Statistical analysis

Continuous variables were summarized with the sample median, minimum, first quartile, third quartile, and maximum. Due to the small number of students with an ε4/ε4 genotype (N = 7), we utilized a dominant model (i.e. presence vs. absence of the ε4 allele) in all analyses where the primary interest was APOE ε4. Similarly, since only 4 students had an ɛ2/ɛ2 genotype, a dominant model was used in all analyses where the focus was APOE ɛ2. We examined the associations of APOE ε4 allele with Full Scale IQ and each of the four indexes using single variable (i.e. unadjusted) and multivariable linear regression models. Multivariable models were adjusted for school (Xiamen University or AnFang College), age, gender, height, weight, BMI, personality, smoking, drinking, physical exercise, and sleep quality in order to account for the potential confounding influences of these variables. Associations between APOE ε2 and IQ measures were evaluated in a similar manner. Associations of demographic and lifestyle characteristics with Full Scale IQ and each of the four indexes were also evaluated using single variable and multivariable linear regression models, where multivariable models were adjusted for age, gender, height, weight, BMI, personality, smoking, drinking, physical exercise, and sleep quality. Regression coefficients and 95% confidence intervals (CIs) were estimated in all linear regression analysis, where regression coefficients are interpreted as the change in the mean IQ measure corresponding to the specified increase (continuous variables) or presence of the given characteristic (categorical variables). In order to adjust for multiple testing, we utilized a Bonferroni correction separately for each group of similar tests. Specifically, p-values of 0.01 or lower were considered as statistically significant when evaluating the associations of APOE ε4 or ε2 with IQ measures (5 tests of association were performed for ε4 or ε2), while p-values of 0.005 or lower were considered as significant when examining associations of demographic and lifestyle characteristics with IQ measures (10 tests of association were performed for each IQ measure). All statistical analysis was performed using SAS (version 9.2; SAS Institute, Inc., Cary, North Carolina).

Results

Subject description

As shown in Table 1, median age was 20 (Range: 18–25), 263 subjects (43.3%) were male, and median BMI was 20.0 (Range: 14.5–35.5). The majority of subjects were extroverts (67.1%), do not smoke (81.7%), or drink alcohol (72.3%). The amount of physical exercise was most commonly often (32.9%) or once a week (32.3%), and sleep quality was either intermediate (60.5%) or high (27.4%) for most subjects. Median Full Scale IQ score was 112 (Range: 72–152), median VCI was 110 (Range: 65–140), median WMI was 110 (Range: 60–140), median PSI was 110 (Range: 55–145), and median PRI was 110 (Range: 65–130). APOE genotype distributions were ε2/ε2 for 4 students (0.7%), ε2/ε3 for 72 students (11.9%), ε2/ε4 for 12 students (2.0%), ε3/ε3 for 412 students (67.9%), ε3/ε4 for 100 students (16.5%), and ε4/ε4 for 7 students (1.2%). Therefore, allele frequencies for ɛ2, ɛ3 and ɛ4 were 7.6%, 82.0%, 10.4%, respectively.

Table 1

Student characteristics and IQ information.

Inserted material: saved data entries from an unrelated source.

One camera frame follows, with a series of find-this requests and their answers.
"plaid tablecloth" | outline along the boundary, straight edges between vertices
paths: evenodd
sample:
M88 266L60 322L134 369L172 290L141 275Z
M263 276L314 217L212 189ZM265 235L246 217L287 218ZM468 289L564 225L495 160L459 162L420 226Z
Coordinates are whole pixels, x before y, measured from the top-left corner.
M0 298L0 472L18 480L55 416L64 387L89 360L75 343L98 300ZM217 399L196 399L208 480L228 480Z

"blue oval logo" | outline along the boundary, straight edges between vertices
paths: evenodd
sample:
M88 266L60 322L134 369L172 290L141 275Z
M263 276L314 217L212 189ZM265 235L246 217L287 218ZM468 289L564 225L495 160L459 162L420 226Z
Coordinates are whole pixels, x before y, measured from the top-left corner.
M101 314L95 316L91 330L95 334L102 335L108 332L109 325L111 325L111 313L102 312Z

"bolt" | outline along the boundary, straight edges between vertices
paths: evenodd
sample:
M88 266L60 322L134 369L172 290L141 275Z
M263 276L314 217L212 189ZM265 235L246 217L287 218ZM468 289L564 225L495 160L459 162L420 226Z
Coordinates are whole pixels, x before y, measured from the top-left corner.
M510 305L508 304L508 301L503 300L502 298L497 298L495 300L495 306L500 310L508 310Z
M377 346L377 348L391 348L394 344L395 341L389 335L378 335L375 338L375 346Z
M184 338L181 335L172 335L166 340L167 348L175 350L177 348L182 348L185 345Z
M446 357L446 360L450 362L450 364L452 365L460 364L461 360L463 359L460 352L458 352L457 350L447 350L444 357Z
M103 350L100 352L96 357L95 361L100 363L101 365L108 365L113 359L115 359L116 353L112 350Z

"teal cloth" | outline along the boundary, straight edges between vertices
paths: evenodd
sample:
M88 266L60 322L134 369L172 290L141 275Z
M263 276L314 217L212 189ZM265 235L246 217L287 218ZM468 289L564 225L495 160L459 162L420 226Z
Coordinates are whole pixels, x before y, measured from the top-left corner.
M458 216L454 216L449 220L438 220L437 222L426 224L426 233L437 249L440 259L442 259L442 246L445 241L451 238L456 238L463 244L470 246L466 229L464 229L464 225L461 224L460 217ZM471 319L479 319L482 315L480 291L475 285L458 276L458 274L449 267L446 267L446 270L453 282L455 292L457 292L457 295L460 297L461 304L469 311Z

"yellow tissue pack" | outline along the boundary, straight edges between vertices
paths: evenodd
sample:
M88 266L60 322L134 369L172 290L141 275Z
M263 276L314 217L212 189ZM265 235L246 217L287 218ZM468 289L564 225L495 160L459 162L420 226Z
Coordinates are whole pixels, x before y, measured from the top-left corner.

Variable	Summary (N = 607)
Age	20 (18, 19, 22, 25)
Gender (Male)	263 (43.3%)
Height (m)	1.66 (1.48, 1.60, 1.73, 1.93)
Weight (kg)	55 (34, 50, 62, 98)
BMI	20.0 (14.5, 18.7, 21.7, 35.5)
APOE genotype
ε2/ε2	4 (0.7%)
ε2/ε3	72 (11.9%)
e2/e4	12 (2.0%)
ε3/ε3	412 (67.9%)
ε3/ε4	100 (16.5%)
ε4/ε4	7 (1.2%)
APOE allele frequency
ɛ2	7.6%
ɛ3	82.0%
ɛ4	10.4%
Personality
Extrovert	381 (67.1%)
Introvert	187 (32.9%)
Smoking
No	470 (81.7%)
Yes	105 (18.3%)
Alcohol consumption
No	159 (27.7%)
Yes	416 (72.3%)
Physical exercise
Often	189 (32.9%)
Once a week	186 (32.3%)
Once a month	59 (10.3%)
Rare	141 (24.5%)
Sleep quality
High	157 (27.4%)
Intermediate	347 (60.5%)
Low	70 (12.2%)
Full Scale IQ Score	112 (72, 100, 122, 152)
Verbal Comprehension Index (VCI)	110 (65, 100, 120, 140)
Working Memory Index (WMI)	110 (60, 95, 115, 140)
Processing Speed Index (PSI)	110 (55, 100, 125, 145)
Perceptual Reasoning Index (PRI)	110 (65, 95, 125, 130)

Continuous variables are summarized with the sample median (minimum, first quartile, third quartile, maximum). Information was unavailable in some individuals regarding height (N = 32), weight (N = 35), BMI (N = 35), personality (N = 39), smoking (N = 32), drinking (N = 32), physical exercise (N = 32), and sleep quality (N = 33).

Associations of subject demographic and lifestyle characteristics with IQ score measures

Associations of demographic and lifestyle factors with the five different IQ measures from multivariable analysis are displayed in Table 2 (Full Scale IQ, VCI, WMI) and Table 3 (PSI, PRI), where as previously mentioned p values of 0.005 or lower are considered as statistically significant after adjustment for multiple testing. Older age was significantly associated with a higher score for each IQ measure. Increased height was associated with a higher PRI. Smoking was associated with significantly lower scores for all IQ measures except PSI. Subjects with better sleep quality had a significantly higher score for Full Scale IQ, VCI and WMI. Gender, weight, BMI, personality, alcohol consumption, and physical exercise were not significantly associated with any IQ measures after adjustment for multiple testing. These results were relatively consistent in single variable analysis without adjustment for any confounding variables (S1 and S2 Tables).

Table 2

Associations of subject demographic and lifestyle characteristics with IQ score measures (Full Scale IQ Score, VCI, and WMI) from multivariable analysis.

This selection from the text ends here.